Honey is not keto-friendly because it contains high amounts of carbohydrates and simple sugars, primarily glucose and fructose. These sugars can quickly bump you out of ketosis, as your body will prioritise using them as fuel instead of burning fat.

However, honey can be permissible on keto in small amounts. Here are some tips to include honey in your keto diet:

  • Use honey as a replacement for sugar in recipes. Honey has a lower glycemic index than sugar, so it won't spike your blood sugar levels as much. Just be mindful of the amount you use, as honey is still high in carbs.
  • Add a teaspoon of honey to your morning coffee or tea. This can help satisfy your sweet tooth without compromising your diet.
  • Make a honey and lemon glaze for meats or fish. This adds flavour without the extra carbs.
  • Use honey in small amounts in salad dressings or savoury dishes to balance out acidity or bitterness. When divided into multiple portions, a teaspoon or two of honey generally won't impact your ketosis.
  • If you're on a cyclical ketogenic diet (CKD) or a targeted ketogenic diet (TKD), you may be able to consume more honey during specific phases. For example, on a CKD, you can have a tablespoon of honey each day during your keto phase, and 2-3 tablespoons during your loading phase. On a TKD, you can have 1-2 tablespoons of honey about an hour before a workout to maintain energy levels.

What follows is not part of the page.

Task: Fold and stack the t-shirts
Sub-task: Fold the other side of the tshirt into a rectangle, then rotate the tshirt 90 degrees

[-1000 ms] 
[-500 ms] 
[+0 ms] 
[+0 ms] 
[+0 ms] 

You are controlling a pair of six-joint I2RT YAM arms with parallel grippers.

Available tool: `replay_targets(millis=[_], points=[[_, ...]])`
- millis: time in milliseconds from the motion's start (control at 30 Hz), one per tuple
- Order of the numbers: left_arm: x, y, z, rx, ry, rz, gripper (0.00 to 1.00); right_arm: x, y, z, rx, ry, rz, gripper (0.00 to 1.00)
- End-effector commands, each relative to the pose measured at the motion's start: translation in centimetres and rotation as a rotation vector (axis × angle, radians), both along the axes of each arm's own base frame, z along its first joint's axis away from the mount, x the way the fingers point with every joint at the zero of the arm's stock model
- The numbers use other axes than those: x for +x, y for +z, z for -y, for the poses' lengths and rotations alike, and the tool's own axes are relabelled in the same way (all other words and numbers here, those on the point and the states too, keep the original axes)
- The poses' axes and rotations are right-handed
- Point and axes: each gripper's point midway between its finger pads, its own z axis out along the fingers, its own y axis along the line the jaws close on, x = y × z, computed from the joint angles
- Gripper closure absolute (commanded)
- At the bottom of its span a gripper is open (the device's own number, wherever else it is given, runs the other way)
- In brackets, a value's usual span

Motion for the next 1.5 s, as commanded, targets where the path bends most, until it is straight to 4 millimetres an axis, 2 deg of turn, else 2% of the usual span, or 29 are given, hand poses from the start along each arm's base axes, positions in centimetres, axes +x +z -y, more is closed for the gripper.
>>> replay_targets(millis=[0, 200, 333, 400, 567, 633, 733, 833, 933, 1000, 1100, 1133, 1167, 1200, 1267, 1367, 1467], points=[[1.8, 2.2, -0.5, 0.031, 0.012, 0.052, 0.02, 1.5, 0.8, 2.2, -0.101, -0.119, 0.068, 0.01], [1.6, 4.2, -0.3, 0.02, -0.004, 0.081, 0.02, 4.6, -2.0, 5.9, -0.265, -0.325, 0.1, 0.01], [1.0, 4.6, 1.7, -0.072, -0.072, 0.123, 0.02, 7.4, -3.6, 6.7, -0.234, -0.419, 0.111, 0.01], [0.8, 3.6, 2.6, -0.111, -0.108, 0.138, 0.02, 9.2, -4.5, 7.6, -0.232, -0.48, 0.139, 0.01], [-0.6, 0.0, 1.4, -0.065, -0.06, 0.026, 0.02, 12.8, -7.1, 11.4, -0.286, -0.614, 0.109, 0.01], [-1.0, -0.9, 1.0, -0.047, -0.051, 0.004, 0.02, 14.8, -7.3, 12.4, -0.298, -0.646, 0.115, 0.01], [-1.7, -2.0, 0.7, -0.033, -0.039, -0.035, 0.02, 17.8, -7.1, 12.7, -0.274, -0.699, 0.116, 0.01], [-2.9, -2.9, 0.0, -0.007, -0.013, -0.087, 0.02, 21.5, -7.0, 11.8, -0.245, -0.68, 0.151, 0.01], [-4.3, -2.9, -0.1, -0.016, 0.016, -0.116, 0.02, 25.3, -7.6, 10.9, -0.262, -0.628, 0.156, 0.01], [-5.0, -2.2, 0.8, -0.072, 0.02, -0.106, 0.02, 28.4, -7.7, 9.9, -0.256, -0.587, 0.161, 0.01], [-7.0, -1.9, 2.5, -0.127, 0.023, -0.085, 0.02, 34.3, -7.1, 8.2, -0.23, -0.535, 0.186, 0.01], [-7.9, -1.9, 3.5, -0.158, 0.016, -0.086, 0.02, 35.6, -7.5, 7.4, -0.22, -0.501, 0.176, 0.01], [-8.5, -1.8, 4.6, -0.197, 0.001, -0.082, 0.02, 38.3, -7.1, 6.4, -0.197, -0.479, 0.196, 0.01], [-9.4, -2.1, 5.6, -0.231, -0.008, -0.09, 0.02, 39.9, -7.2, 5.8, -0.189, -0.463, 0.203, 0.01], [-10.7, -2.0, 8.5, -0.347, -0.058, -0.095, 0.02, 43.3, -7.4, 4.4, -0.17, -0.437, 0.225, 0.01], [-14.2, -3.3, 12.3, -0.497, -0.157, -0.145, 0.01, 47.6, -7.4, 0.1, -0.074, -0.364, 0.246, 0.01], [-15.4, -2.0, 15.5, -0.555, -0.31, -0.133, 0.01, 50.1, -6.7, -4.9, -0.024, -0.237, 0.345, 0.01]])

Remember, the key to including honey on a keto diet is moderation. Limit your intake to a teaspoon or less per day, and use keto test strips to ensure you're still in ketosis.

Frequently asked questions

No, honey is not keto-friendly. Honey is made of fructose and glucose, which are simple sugars that can prevent ketosis.

No, raw honey is not keto-friendly. All types of honey have the same nutritional value, so raw honey contains the same amount of fructose and glucose as processed honey.

It depends on how strictly you limit carbohydrates. If you can maintain ketosis while eating carbs, you can have a maximum of 40g of carbs a day, which is equivalent to about 4 tablespoons of honey. However, it is recommended to limit yourself to a teaspoon of honey, which has about 5g of sugar.

There are several alternatives to honey on a keto diet, such as stevia, powdered monk fruit, sucralose, erythritol, and allulose.